_Brief_
Write the listing out again, exactly as it appears.

_Data_
# # #

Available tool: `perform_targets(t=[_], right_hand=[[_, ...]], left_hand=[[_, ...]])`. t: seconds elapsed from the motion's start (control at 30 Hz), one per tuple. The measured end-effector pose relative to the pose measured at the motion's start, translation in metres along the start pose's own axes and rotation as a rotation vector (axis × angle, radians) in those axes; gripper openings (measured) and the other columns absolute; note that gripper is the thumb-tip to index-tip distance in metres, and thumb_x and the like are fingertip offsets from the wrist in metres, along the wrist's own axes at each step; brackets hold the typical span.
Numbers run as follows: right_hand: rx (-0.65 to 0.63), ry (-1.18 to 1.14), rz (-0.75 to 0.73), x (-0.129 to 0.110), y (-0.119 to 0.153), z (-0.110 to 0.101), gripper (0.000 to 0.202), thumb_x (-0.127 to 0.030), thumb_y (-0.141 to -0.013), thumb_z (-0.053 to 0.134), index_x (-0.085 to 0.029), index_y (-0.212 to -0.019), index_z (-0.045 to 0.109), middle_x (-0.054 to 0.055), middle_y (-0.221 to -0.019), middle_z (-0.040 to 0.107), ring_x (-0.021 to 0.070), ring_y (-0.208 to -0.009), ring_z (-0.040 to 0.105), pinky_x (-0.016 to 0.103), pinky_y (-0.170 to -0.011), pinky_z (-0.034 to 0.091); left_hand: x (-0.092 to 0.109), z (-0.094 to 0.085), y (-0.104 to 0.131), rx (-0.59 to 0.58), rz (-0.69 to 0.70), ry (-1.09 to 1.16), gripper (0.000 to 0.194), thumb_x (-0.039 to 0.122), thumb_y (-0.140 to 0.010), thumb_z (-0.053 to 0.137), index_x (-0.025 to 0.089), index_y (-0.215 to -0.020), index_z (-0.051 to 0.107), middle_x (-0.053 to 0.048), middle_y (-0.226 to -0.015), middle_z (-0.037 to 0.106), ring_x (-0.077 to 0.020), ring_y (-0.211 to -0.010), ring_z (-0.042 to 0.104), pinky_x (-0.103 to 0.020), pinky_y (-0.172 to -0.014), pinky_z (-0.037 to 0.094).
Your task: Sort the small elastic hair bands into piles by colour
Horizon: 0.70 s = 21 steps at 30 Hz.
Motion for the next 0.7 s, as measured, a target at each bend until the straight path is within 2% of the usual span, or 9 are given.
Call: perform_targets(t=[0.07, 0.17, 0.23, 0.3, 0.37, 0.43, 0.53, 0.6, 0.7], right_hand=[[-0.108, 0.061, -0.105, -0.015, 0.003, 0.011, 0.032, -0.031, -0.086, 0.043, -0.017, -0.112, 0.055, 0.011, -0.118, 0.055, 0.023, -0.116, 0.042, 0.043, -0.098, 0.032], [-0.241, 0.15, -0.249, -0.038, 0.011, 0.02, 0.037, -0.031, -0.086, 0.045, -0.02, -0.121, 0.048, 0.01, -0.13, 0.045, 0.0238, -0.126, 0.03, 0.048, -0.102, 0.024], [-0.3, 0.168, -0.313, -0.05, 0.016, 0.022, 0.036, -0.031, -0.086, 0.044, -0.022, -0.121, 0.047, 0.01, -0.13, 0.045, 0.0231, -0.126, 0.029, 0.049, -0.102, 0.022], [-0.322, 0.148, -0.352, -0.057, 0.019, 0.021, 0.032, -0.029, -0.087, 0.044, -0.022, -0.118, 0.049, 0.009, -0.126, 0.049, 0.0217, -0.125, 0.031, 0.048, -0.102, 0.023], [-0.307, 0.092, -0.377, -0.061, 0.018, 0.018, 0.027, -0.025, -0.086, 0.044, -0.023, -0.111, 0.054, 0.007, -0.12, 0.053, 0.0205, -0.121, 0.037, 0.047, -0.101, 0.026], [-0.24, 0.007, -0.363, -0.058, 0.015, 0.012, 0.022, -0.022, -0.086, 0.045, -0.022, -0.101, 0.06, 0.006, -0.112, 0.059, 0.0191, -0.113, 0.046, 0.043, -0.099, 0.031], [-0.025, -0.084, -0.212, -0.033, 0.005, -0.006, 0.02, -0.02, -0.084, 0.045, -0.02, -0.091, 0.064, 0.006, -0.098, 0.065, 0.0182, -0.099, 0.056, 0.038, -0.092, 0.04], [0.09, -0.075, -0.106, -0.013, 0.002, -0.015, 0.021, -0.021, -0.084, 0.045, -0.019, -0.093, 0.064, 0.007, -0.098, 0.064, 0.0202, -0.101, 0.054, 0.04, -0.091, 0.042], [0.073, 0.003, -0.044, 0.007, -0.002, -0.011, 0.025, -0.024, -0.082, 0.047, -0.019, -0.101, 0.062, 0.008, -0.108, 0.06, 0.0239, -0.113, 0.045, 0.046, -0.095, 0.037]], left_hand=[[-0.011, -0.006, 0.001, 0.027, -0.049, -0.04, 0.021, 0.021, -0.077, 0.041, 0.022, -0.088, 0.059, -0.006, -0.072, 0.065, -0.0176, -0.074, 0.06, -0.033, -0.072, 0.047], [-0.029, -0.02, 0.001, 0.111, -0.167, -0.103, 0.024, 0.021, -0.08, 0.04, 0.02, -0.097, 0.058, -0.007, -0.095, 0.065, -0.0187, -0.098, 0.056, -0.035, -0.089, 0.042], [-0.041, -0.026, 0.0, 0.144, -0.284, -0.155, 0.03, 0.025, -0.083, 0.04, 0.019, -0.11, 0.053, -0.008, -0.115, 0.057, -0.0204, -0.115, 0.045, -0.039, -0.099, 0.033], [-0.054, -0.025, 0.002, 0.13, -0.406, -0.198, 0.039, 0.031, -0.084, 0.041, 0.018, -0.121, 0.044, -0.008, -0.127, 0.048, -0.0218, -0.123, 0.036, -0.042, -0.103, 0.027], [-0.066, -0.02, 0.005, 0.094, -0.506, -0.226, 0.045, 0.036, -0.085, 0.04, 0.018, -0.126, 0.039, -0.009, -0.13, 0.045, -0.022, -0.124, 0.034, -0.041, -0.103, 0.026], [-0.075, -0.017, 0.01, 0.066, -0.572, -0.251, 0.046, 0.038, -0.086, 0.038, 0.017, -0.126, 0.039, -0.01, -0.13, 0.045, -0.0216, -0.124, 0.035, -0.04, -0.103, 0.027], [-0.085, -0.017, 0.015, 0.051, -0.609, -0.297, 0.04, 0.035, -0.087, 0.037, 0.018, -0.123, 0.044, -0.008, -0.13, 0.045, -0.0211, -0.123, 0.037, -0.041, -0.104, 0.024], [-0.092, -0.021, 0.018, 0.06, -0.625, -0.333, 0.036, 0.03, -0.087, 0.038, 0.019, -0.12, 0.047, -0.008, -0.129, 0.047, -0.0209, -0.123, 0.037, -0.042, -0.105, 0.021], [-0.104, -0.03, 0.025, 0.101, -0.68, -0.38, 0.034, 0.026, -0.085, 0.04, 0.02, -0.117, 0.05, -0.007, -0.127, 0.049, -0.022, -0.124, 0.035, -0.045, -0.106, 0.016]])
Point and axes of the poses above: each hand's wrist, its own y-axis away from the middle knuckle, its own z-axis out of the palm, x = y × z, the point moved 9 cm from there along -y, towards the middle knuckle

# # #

_Answer to this exercise_
Available tool: `perform_targets(t=[_], right_hand=[[_, ...]], left_hand=[[_, ...]])`. t: seconds elapsed from the motion's start (control at 30 Hz), one per tuple. The measured end-effector pose relative to the pose measured at the motion's start, translation in metres along the start pose's own axes and rotation as a rotation vector (axis × angle, radians) in those axes; gripper openings (measured) and the other columns absolute; note that gripper is the thumb-tip to index-tip distance in metres, and thumb_x and the like are fingertip offsets from the wrist in metres, along the wrist's own axes at each step; brackets hold the typical span.
Numbers run as follows: right_hand: rx (-0.65 to 0.63), ry (-1.18 to 1.14), rz (-0.75 to 0.73), x (-0.129 to 0.110), y (-0.119 to 0.153), z (-0.110 to 0.101), gripper (0.000 to 0.202), thumb_x (-0.127 to 0.030), thumb_y (-0.141 to -0.013), thumb_z (-0.053 to 0.134), index_x (-0.085 to 0.029), index_y (-0.212 to -0.019), index_z (-0.045 to 0.109), middle_x (-0.054 to 0.055), middle_y (-0.221 to -0.019), middle_z (-0.040 to 0.107), ring_x (-0.021 to 0.070), ring_y (-0.208 to -0.009), ring_z (-0.040 to 0.105), pinky_x (-0.016 to 0.103), pinky_y (-0.170 to -0.011), pinky_z (-0.034 to 0.091); left_hand: x (-0.092 to 0.109), z (-0.094 to 0.085), y (-0.104 to 0.131), rx (-0.59 to 0.58), rz (-0.69 to 0.70), ry (-1.09 to 1.16), gripper (0.000 to 0.194), thumb_x (-0.039 to 0.122), thumb_y (-0.140 to 0.010), thumb_z (-0.053 to 0.137), index_x (-0.025 to 0.089), index_y (-0.215 to -0.020), index_z (-0.051 to 0.107), middle_x (-0.053 to 0.048), middle_y (-0.226 to -0.015), middle_z (-0.037 to 0.106), ring_x (-0.077 to 0.020), ring_y (-0.211 to -0.010), ring_z (-0.042 to 0.104), pinky_x (-0.103 to 0.020), pinky_y (-0.172 to -0.014), pinky_z (-0.037 to 0.094).
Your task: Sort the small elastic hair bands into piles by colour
Horizon: 0.70 s = 21 steps at 30 Hz.
Motion for the next 0.7 s, as measured, a target at each bend until the straight path is within 2% of the usual span, or 9 are given.
Call: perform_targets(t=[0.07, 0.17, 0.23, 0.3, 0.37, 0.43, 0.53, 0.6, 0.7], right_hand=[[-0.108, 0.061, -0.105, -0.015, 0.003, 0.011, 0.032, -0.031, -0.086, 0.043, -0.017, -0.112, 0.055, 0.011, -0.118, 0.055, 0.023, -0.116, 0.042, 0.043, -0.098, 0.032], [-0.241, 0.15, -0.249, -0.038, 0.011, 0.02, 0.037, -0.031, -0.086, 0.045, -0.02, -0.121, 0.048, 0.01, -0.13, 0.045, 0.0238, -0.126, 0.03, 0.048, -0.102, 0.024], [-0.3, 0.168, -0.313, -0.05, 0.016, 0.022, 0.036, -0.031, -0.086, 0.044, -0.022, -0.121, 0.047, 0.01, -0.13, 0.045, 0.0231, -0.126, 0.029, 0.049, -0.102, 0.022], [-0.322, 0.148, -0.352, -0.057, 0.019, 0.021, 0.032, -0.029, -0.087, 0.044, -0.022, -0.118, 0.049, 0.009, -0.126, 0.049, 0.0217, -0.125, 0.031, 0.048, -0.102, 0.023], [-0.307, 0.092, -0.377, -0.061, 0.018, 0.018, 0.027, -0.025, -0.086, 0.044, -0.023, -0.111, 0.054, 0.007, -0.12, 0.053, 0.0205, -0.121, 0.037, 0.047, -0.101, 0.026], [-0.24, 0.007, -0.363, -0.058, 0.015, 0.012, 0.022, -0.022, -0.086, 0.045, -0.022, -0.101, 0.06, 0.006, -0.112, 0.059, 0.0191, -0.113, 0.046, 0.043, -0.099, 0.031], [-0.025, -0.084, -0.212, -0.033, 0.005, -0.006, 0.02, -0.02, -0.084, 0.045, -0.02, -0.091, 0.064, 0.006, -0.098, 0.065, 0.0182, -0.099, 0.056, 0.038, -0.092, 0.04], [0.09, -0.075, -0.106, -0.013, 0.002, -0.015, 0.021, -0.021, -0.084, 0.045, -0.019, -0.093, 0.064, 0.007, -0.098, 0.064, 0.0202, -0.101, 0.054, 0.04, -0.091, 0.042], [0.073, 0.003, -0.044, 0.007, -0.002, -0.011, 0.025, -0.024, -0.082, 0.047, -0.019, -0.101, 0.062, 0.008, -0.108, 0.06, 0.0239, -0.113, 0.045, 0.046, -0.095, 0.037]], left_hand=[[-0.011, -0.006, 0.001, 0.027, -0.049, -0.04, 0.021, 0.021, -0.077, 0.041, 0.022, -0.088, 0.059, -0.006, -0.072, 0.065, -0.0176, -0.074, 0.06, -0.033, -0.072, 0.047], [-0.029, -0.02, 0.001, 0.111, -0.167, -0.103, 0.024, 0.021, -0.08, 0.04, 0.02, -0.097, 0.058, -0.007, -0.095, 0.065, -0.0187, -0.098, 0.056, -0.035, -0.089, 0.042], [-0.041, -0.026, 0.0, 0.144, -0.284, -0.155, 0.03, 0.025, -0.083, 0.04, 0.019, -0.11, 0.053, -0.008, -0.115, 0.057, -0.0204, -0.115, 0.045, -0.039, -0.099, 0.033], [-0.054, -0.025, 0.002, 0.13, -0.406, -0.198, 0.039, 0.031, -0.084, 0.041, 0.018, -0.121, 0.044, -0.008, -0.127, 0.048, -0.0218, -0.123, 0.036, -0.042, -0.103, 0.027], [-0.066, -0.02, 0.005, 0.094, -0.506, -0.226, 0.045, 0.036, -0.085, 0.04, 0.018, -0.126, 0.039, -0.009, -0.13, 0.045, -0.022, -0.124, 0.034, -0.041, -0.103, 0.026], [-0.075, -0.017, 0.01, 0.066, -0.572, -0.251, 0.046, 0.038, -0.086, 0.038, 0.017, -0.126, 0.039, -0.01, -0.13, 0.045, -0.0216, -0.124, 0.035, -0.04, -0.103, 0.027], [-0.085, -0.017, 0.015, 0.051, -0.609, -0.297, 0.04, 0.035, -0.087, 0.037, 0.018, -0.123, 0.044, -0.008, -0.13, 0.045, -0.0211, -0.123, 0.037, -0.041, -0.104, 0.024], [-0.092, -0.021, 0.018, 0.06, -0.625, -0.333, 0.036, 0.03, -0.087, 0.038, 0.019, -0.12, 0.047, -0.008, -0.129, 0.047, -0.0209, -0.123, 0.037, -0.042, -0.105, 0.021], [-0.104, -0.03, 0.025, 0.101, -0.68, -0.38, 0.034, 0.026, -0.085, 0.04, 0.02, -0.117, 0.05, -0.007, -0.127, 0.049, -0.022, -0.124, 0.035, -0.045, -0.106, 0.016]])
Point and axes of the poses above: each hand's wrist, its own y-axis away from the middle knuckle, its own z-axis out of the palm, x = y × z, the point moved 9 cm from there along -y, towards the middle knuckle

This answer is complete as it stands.